TASK OBJECTIVE = Each time a line of the listing holds "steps", copy that line.

RECORDED DATA =
>>>>>

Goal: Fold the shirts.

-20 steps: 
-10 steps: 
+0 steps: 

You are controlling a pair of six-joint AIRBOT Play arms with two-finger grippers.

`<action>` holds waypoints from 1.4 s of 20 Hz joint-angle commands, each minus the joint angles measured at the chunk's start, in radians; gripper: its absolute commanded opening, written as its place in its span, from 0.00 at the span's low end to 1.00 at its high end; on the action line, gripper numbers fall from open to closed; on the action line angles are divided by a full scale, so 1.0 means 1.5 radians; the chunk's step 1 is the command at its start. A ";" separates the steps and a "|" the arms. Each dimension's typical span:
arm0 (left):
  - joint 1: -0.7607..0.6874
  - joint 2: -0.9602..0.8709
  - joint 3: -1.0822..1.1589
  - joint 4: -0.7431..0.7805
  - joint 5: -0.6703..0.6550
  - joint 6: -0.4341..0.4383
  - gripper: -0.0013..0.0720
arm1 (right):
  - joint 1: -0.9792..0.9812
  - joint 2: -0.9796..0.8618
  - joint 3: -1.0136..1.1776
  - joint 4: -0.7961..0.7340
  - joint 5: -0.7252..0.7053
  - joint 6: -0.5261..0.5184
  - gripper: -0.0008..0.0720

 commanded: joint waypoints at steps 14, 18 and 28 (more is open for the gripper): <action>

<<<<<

ANSWER TO THIS TASK =
-20 steps: 
-10 steps: 
+0 steps: 
`<action>` holds waypoints from 1.4 s of 20 Hz joint-angle commands, each minus the joint angles measured at the chunk's start, in radians; gripper: its absolute commanded opening, written as its place in its span, from 0.00 at the span's low end to 1.00 at its high end; on the action line, gripper numbers fall from open to closed; on the action line angles are divided by a full scale, so 1.0 means 1.5 radians; the chunk's step 1 is the command at its start. A ";" separates the steps and a "|" the arms. Each dimension's typical span:
 commanded: joint waypoints at steps 14, 18 and 28 (more is open for the gripper): <action>

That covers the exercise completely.